Woods will always be most closely identified with the Masters because of the sociopolitical overtones of his breakthrough victory in 1997 and because the exquisitely manicured course allows him to display both his creativity and his power. The U.S. Open, however, is more reflective of what Woods is all about. It's a grinder's tournament, a nonstop stressfest that pushes players to the breaking point, and sometimes beyond. (On Friday, Ian Poulter, citing a wrist injury, withdrew in the middle of his round after a tantrum during which he buried a club in the ground up to its hosel and flipped off an offending piece of turf.) Woods revels in the punishment doled out by the Open, and last week he performed a kind of golfing rope-a-dope in which he was willing to absorb the shooting pain in his knee and the sting of his four double bogeys because he knew the ensuing triumph would be that much sweeter.
"It was a great battle," Woods said afterward. He was speaking of Mediate in particular, but he could have meant so much more. Asked how this one rates among all of his majors, Woods said, "I think this one is the best, just because of all the things I had to deal with."
Like Ali and Jordan, Woods doesn't simply want to win — he wants to beat you. It's personal with him, and to that point the USGA, as part of a plan to have the top players in the World Ranking on the course at the same time, helped spur Woods by matching him with Phil Mickelson and world No. 3 Adam Scott over the first two rounds, a blockbuster threesome that left everybody else in the field playing to a sound track of crickets and cheering family members. Woods needed the adrenaline provided by playing with Mickelson to make him whole because on April 17, two days after the Masters concluded, he had surgery on his left knee to repair cartilage damage (the third operation on the same knee since 1994). In the run-up to the Open, Woods was reduced mostly to chipping and putting, and during his practice rounds at Torrey he never played more than nine holes. Though he still had a noticeable limp, Woods tried to downplay his condition on the eve of the tournament, saying, "I'm good to go. I plan on being competitive. Come game time I'll be ready."

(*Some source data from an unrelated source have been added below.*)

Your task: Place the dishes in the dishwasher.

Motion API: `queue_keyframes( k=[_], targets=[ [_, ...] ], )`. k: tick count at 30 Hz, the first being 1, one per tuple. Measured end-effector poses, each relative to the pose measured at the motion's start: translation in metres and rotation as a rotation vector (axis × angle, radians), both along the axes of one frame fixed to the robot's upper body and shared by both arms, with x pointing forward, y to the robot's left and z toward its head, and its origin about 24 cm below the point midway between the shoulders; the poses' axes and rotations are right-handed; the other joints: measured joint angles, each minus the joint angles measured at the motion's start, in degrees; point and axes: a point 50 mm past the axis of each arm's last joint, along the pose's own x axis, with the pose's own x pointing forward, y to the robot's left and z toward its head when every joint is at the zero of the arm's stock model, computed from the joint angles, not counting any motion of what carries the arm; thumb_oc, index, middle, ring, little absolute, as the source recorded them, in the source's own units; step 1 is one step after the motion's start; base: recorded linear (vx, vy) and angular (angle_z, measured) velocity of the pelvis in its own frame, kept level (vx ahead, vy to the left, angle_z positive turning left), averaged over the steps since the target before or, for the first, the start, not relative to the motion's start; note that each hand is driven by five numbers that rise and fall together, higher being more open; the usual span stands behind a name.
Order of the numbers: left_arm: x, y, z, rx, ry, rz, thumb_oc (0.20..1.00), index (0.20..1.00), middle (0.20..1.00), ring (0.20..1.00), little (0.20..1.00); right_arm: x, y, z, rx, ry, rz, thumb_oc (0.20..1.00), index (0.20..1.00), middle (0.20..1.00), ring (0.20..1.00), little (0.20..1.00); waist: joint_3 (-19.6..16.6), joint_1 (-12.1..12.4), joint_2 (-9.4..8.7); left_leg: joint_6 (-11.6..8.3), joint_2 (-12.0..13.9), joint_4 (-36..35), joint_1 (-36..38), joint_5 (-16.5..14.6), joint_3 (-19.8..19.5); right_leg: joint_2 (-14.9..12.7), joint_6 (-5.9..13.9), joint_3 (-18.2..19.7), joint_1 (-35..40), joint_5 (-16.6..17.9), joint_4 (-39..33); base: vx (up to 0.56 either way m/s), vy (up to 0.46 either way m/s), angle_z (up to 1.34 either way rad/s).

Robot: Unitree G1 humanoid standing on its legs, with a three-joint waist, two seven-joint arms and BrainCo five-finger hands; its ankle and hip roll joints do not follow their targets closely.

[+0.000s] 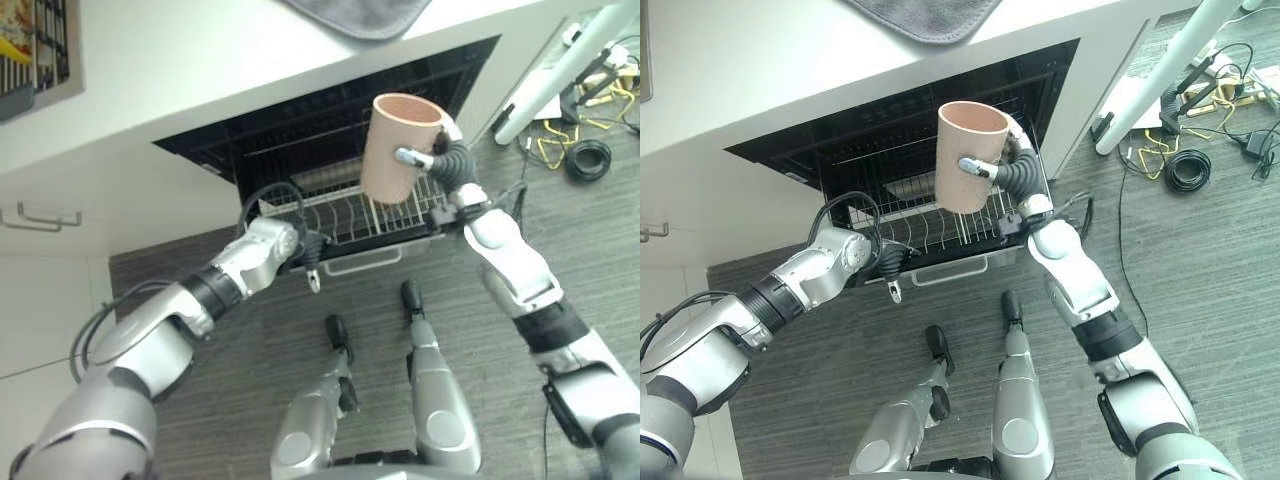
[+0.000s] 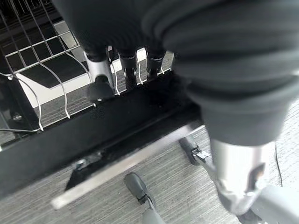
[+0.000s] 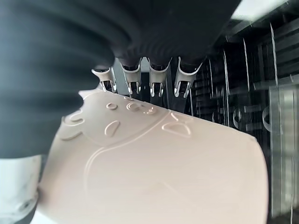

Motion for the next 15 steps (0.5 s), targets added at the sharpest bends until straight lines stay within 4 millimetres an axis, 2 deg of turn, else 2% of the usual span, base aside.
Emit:
queue_keyframes(
  k=[3, 5, 10, 15],
  targets=[
    [-0.001, -0.008, 0.009, -0.006, -0.031, -0.042, 1.000, 1.000, 1.000, 1.000, 1.000, 0.017, -0.019, 0.021, -0.068, -0.005, -0.108, 0.200, 0.200, 0.200, 0.200, 0.200, 0.20, 1.48, -0.18, -0.01, 0.07, 0.01, -0.77, 0.26, -1.00, -0.01, -0.02, -1.01, -0.27, 0.01, 0.00, -0.06, -0.056, 0.13],
    [-0.002, -0.012, 0.013, -0.005, -0.055, -0.074, 1.000, 1.000, 1.000, 1.000, 1.000, 0.020, -0.027, 0.028, -0.091, -0.005, -0.142, 0.200, 0.200, 0.200, 0.200, 0.200, 0.30, 2.42, -0.31, -0.04, 0.19, 0.01, -1.50, 0.37, -1.48, 0.02, -0.05, -1.71, -0.76, -0.01, 0.00, -0.04, -0.055, 0.14],
    [-0.008, -0.019, 0.026, 0.006, -0.110, -0.143, 1.000, 1.000, 1.000, 1.000, 1.000, 0.023, -0.031, 0.028, -0.101, 0.023, -0.164, 0.200, 0.200, 0.200, 0.200, 0.200, 1.11, 3.51, -0.57, -0.04, 0.20, 0.02, -2.47, 0.46, -2.59, -0.04, -0.15, -2.58, -1.28, -0.05, 0.01, -0.03, -0.041, 0.10],
    [-0.013, -0.027, 0.046, 0.033, -0.135, -0.232, 1.000, 1.000, 1.000, 1.000, 1.000, 0.037, -0.036, 0.027, -0.179, 0.083, -0.229, 0.200, 0.200, 0.200, 0.200, 0.200, 1.31, 5.31, -0.90, -0.04, 0.09, 0.02, -3.90, 0.67, -3.17, -0.23, -0.22, -3.50, -2.38, -0.10, 0.01, -0.01, -0.025, 0.08]
  ],
)
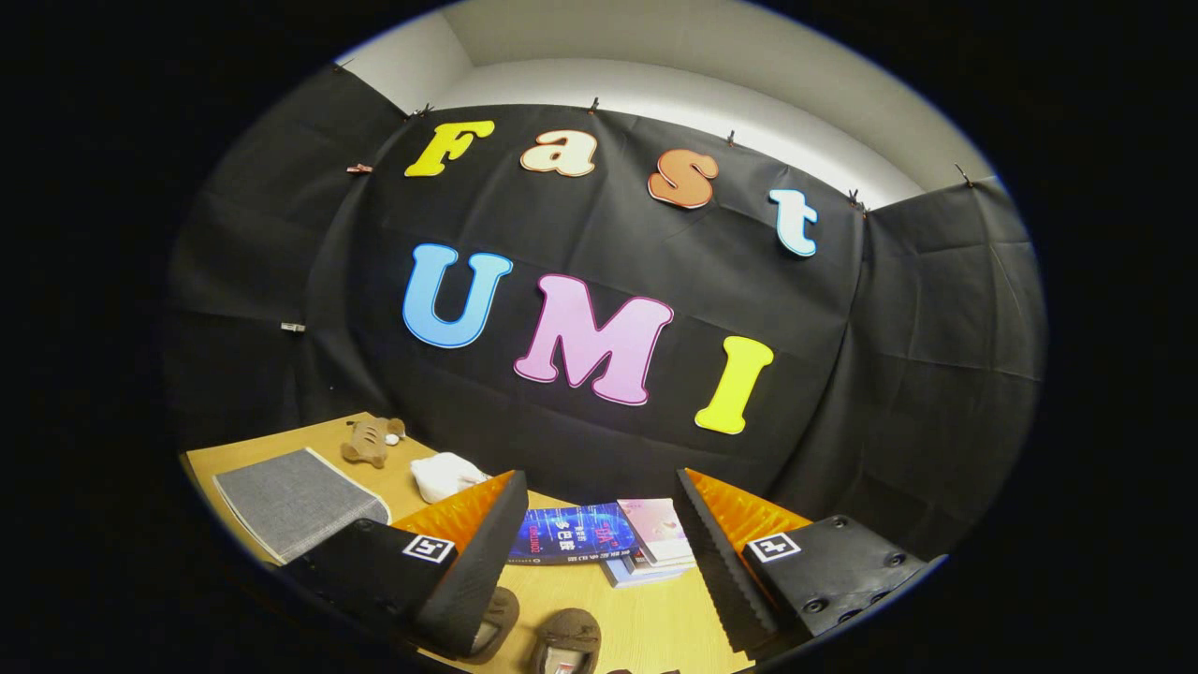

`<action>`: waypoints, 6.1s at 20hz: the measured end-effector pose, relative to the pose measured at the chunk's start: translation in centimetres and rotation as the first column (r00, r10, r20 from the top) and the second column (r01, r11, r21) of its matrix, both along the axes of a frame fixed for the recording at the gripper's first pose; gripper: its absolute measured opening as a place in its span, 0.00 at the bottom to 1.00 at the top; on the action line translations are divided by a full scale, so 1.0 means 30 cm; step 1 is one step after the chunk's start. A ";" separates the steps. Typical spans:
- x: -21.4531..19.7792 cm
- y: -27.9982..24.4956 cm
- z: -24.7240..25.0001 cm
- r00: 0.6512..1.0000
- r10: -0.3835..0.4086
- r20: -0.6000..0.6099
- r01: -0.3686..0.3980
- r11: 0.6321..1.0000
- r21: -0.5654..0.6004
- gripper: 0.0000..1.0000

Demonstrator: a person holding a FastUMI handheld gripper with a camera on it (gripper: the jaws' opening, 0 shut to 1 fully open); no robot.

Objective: Open the storage box then place both shoes into the box .Put the left shoe in first, then the right shoe, with the right side of both shoes facing outward in a uniform manner.

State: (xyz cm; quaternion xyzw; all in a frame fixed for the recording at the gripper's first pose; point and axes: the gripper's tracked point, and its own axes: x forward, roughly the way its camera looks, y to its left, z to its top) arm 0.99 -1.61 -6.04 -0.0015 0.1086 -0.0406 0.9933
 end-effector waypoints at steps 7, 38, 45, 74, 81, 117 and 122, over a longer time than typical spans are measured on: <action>0.025 0.300 -0.027 0.935 0.355 -0.006 -0.323 0.857 0.403 0.97; -0.003 1.134 -0.662 0.554 0.824 0.121 0.279 -0.321 0.905 0.87; 0.009 1.078 -0.614 0.590 0.799 0.122 0.211 -0.297 0.931 0.06; 0.218 1.529 0.061 0.583 0.784 0.212 -0.108 -0.185 0.977 0.06; 0.239 1.715 0.075 0.577 0.798 0.174 -0.102 -0.141 0.985 0.06; -0.013 0.825 -0.298 0.833 0.519 -0.191 -0.231 0.640 0.733 0.96; -0.169 0.606 -0.597 0.822 0.417 -0.388 -0.125 0.797 0.592 0.98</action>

It's easy to forget, given his superstar sheen, that Woods grew up as a golf nerd. Vanity is part of what has driven him to build his body to superhero dimensions; knowing that the general public largely considers golfers to be weenies, Woods repeatedly downplayed how much his knee was bothering him. His swing coach, Hank Haney, provided a more honest assessment: "He's hurting more than anybody knows."